WHAT YOU ARE ASKED TO DO> From the data below, set down exactly the lines between the one holding "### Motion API" and the one holding "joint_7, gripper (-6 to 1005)", inclusive, and no others.

Data records
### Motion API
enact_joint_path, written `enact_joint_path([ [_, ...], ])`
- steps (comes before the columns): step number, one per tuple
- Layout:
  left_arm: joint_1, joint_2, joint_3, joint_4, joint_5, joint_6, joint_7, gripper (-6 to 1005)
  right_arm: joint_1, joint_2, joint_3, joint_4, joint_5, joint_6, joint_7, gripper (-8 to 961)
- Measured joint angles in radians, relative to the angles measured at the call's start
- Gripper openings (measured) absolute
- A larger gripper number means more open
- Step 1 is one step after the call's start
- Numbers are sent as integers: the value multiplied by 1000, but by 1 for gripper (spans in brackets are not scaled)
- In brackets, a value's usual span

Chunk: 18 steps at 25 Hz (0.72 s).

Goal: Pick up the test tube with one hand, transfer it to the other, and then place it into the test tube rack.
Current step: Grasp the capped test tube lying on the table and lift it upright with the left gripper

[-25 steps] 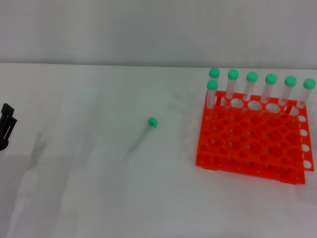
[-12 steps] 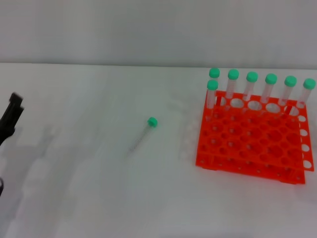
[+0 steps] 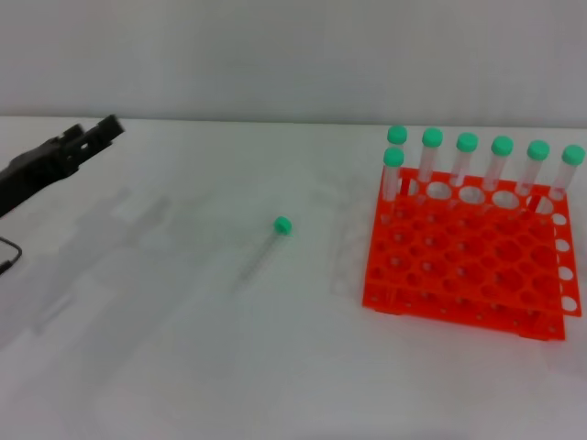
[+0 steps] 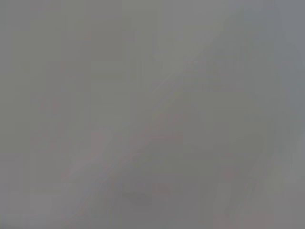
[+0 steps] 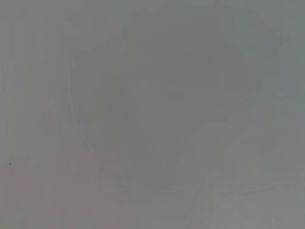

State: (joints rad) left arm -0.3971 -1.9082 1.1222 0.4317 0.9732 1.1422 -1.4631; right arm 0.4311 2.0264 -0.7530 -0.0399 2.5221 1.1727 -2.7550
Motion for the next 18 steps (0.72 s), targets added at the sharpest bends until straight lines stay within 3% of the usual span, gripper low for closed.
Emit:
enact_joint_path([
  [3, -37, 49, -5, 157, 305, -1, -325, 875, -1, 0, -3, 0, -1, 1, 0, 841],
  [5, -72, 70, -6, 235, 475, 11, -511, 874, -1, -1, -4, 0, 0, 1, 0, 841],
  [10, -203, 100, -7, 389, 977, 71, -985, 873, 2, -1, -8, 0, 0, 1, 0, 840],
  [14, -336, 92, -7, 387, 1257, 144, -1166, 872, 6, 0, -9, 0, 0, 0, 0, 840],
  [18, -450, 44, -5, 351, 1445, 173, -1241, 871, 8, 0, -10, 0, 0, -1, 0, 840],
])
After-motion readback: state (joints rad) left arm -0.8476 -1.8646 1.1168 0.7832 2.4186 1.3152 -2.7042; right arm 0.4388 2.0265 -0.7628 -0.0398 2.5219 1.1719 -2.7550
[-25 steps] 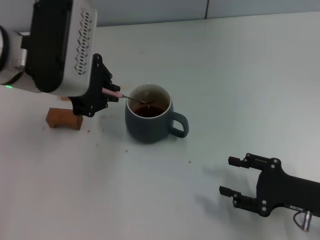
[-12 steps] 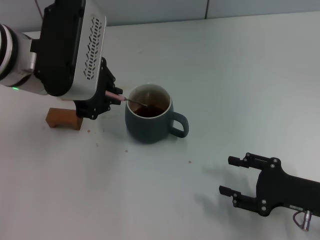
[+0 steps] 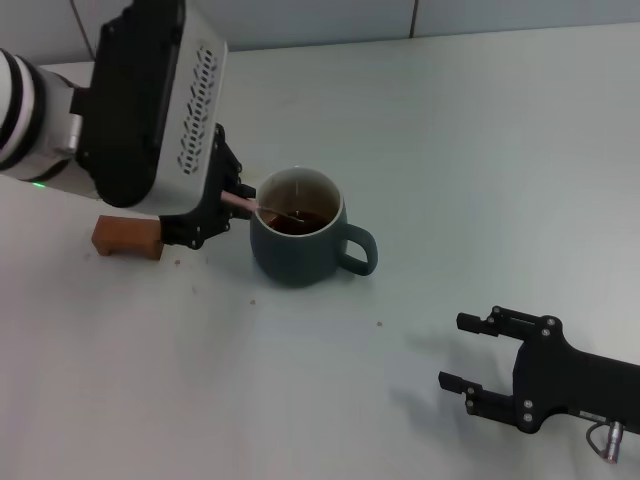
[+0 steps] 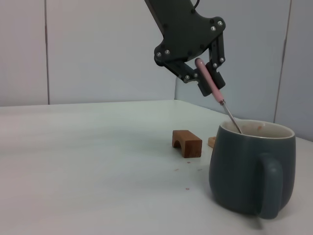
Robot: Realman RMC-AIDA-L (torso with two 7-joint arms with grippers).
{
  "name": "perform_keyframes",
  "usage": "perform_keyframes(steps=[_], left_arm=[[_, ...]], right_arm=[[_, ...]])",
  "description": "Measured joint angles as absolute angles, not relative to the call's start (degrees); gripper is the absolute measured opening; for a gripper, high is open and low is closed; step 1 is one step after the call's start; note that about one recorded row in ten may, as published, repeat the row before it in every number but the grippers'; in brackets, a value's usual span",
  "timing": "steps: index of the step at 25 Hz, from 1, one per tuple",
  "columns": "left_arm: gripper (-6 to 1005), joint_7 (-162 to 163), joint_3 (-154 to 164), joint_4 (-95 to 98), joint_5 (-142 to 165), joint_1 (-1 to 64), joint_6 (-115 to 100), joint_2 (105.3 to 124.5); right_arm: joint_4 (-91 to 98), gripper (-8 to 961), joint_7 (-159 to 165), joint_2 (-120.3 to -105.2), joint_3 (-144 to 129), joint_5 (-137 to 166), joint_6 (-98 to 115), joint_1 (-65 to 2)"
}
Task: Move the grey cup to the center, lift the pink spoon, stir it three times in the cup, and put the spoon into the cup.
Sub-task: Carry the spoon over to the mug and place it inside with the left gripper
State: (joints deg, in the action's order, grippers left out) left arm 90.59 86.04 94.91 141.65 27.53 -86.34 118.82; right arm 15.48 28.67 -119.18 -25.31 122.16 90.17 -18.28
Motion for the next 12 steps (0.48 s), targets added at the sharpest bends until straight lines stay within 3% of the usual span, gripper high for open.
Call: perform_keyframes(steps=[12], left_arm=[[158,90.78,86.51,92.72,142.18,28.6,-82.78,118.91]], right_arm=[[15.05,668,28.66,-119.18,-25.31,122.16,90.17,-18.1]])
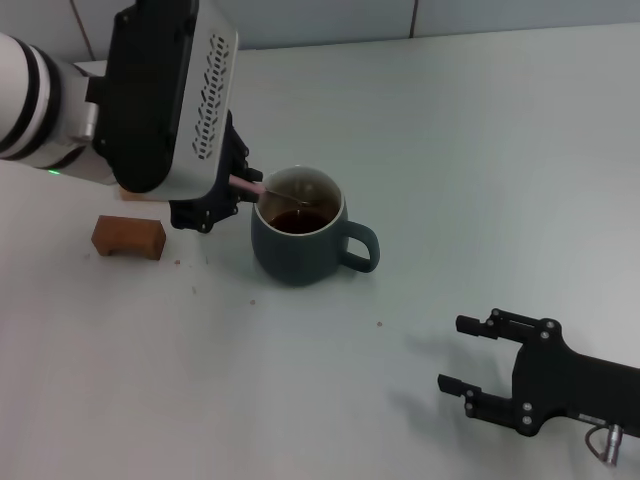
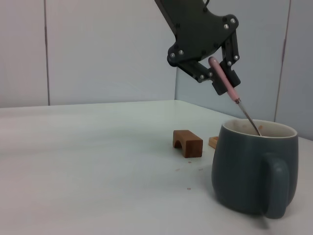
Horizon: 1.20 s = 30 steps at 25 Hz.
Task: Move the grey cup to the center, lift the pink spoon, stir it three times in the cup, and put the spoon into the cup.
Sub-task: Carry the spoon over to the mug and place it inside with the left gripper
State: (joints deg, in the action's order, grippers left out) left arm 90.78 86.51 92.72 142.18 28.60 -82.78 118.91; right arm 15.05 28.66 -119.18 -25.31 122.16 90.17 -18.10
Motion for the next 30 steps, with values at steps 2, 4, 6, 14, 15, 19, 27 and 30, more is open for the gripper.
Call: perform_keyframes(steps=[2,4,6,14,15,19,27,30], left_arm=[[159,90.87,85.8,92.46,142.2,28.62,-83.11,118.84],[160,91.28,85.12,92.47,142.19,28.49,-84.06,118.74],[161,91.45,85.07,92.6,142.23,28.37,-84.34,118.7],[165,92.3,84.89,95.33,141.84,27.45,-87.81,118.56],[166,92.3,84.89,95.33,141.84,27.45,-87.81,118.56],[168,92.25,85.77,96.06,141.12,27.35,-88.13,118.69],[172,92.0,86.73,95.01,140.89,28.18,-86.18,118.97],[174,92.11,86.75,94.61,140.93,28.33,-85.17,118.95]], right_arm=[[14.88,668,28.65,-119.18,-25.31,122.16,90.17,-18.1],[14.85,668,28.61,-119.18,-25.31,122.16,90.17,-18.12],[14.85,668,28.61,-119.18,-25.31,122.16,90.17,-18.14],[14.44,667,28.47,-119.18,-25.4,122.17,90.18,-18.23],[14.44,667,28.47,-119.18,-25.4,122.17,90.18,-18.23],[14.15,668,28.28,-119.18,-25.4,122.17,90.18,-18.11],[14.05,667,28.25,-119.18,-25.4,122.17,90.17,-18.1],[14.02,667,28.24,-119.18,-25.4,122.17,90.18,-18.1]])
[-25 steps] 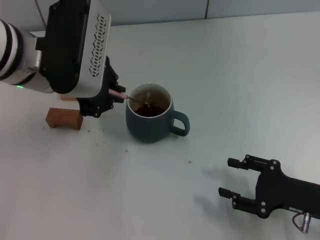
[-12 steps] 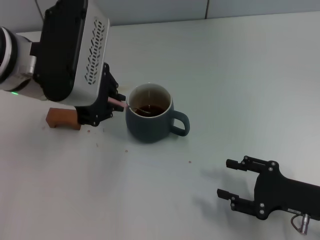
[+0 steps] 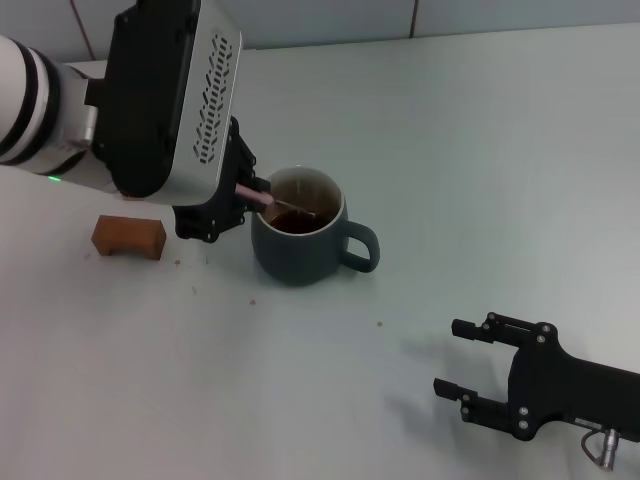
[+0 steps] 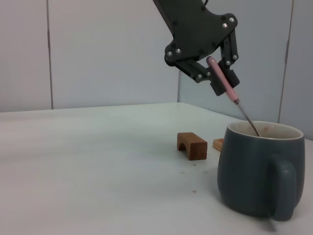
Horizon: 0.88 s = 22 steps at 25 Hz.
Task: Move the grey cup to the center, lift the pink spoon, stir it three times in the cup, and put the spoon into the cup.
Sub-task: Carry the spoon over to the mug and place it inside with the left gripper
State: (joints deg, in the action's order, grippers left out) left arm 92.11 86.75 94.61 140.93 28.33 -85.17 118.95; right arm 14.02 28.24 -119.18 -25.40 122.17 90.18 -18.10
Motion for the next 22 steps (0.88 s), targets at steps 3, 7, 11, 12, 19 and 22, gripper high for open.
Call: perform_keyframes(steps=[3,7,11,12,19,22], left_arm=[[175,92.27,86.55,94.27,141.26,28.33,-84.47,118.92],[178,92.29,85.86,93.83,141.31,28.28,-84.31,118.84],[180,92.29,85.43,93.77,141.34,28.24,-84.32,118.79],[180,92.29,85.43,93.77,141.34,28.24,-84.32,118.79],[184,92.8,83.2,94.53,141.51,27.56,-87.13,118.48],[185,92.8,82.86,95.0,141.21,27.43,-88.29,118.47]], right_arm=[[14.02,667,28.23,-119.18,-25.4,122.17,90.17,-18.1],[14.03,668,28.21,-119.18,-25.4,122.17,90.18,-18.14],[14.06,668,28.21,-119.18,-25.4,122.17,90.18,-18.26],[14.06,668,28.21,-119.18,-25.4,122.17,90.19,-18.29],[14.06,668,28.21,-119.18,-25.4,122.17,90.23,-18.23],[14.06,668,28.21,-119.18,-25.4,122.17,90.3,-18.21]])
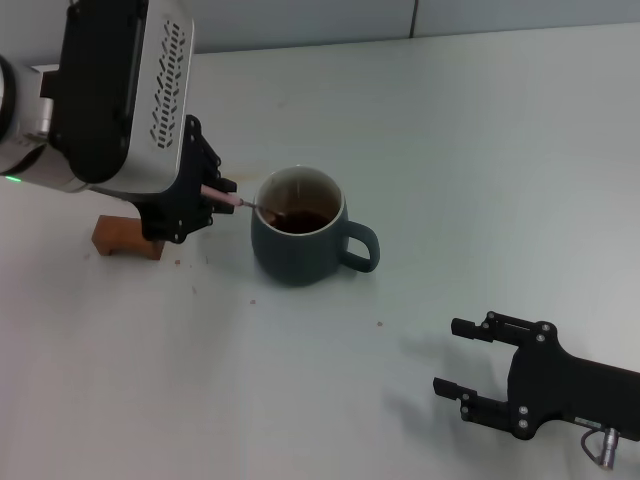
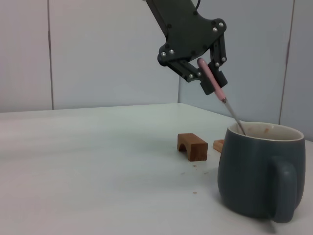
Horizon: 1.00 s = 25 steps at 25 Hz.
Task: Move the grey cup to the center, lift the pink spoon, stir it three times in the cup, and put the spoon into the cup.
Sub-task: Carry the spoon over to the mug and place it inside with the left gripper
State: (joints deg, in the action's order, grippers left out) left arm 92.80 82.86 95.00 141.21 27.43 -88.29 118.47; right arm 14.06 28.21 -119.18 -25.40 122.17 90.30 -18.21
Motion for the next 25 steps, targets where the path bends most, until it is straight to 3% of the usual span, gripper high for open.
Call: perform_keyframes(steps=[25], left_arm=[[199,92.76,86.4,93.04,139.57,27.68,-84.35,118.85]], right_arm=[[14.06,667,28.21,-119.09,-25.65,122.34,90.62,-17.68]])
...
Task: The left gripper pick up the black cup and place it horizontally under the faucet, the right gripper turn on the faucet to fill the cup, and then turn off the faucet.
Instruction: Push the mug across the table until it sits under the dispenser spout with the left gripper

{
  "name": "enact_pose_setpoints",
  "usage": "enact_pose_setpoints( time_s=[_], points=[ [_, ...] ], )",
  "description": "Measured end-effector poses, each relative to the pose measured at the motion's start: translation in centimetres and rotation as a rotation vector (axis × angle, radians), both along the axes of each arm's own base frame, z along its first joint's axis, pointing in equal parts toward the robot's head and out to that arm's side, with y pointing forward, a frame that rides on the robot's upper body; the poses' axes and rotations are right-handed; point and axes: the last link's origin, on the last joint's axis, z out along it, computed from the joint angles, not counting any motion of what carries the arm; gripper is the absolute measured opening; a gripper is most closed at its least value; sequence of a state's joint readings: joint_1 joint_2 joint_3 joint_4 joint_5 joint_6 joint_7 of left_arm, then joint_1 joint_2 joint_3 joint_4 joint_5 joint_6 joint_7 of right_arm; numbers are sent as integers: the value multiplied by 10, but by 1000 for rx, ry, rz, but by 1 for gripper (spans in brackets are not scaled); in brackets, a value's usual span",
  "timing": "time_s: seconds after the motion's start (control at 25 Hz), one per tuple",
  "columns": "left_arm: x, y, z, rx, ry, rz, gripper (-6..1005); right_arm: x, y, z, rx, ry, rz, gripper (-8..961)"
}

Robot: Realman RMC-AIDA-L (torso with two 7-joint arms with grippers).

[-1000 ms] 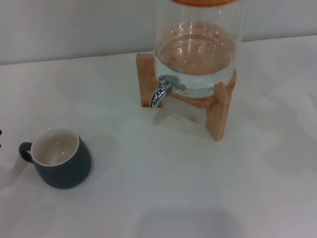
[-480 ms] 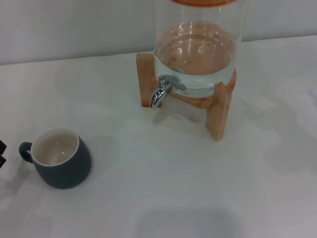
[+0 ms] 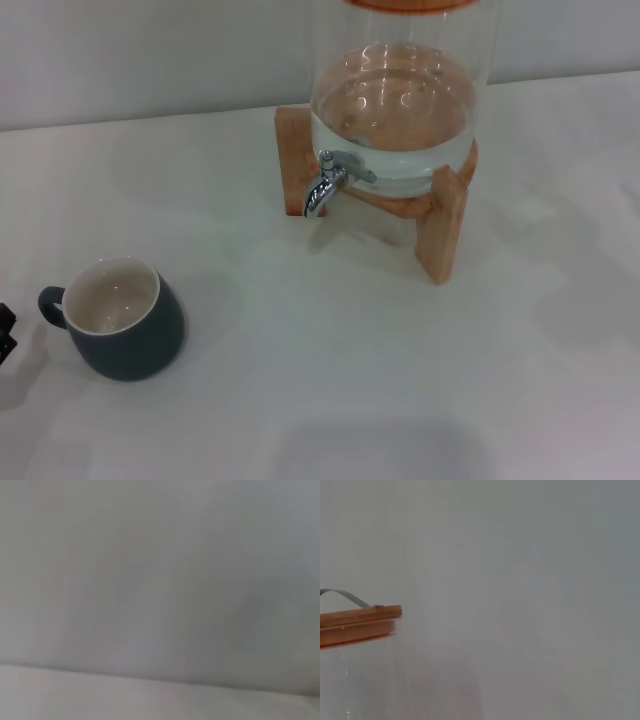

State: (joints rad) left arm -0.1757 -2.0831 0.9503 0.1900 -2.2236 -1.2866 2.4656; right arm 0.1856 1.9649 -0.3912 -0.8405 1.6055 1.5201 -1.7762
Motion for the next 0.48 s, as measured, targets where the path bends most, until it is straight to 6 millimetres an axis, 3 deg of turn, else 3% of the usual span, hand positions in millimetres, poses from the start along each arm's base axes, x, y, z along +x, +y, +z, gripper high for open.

EXERCISE SOLUTION>
### Motion API
enact_joint_path, written `enact_joint_path([ [_, ...], ])`
- steps (comes before the columns): step number, one per tuple
- Layout:
  left_arm: joint_1, joint_2, joint_3, joint_4, joint_5, joint_6, joint_7, gripper (-6 to 1005)

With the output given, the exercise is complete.